Pre-2004 sperm donors can retain anonymity after all
Known sperm donors from before 2004, when a law banned anonymous donation, have been given the option to remove their data despite an agreement with parents made at the time, broadcaster NOS reports.
In an internal letter from health minister Hugo de Jonge obtained by current affairs programme Nieuwsuur, donors who had been registered as ‘known’ before the law came into force can now switch back to ‘anonymous’ making them untraceable to their children.
According to the minister the option is part of a transitional period and part of donors’ rights before 2004. The current law obliges donors to provide their personal information.
Nieuwsuur also found that fertility clinics had in very few cases asked their donors whether they wanted to remain anonymous or were prepared to be contacted by their children, a requisite of the law.

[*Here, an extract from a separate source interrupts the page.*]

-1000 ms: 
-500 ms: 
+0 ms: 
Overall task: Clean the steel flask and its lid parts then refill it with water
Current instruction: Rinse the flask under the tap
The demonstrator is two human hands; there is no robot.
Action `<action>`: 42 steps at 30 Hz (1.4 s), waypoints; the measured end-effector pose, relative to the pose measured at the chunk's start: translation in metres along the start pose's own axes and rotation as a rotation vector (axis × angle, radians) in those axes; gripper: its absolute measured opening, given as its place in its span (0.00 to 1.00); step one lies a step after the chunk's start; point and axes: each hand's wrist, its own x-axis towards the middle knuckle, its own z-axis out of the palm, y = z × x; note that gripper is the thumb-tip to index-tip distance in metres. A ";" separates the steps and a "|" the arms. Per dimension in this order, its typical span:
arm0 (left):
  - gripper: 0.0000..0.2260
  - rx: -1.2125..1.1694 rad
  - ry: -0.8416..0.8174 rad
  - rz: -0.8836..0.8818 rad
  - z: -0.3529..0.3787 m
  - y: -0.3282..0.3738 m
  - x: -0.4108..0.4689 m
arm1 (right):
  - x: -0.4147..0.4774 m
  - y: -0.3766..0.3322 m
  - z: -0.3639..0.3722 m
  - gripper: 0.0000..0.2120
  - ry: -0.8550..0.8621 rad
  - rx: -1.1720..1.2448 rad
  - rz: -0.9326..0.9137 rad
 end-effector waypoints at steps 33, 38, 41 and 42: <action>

They also failed to enter all data on donors and pregnancies in a central database.
It now transpires that in December the health ministry and the foundation in charge of the database made a new agreement to give donors from before 2004 the option to change their mind on anonymity.
This flies in the face of an agreement made with parents at the time that their children could request the information after they had reached the age of 16.
Children
‘This is not in the spirit of the 2004 law (..) which was meant to give information to donor children, not provide an escape route for donors to remain anonymous,’ Ester de Lau of Stichting Donorkind told the broadcaster.
‘Children have the right to know who their parents are but the law stipulates that donors from before 2004 have to give permission for their data to be shared and that creates a legal conflict,’ professor of juvenile justice Mariëlle Bruning told NOS.
‘It is very hard on a 16-year-old to find the donor has changed his mind but you can’t force him. We can only impress on him how important it is to the child.’
Christen Unie MP Carla Dik-Faber said the move was ‘not at all logical one’ and wants De Jonge to talk to the donor child organisations.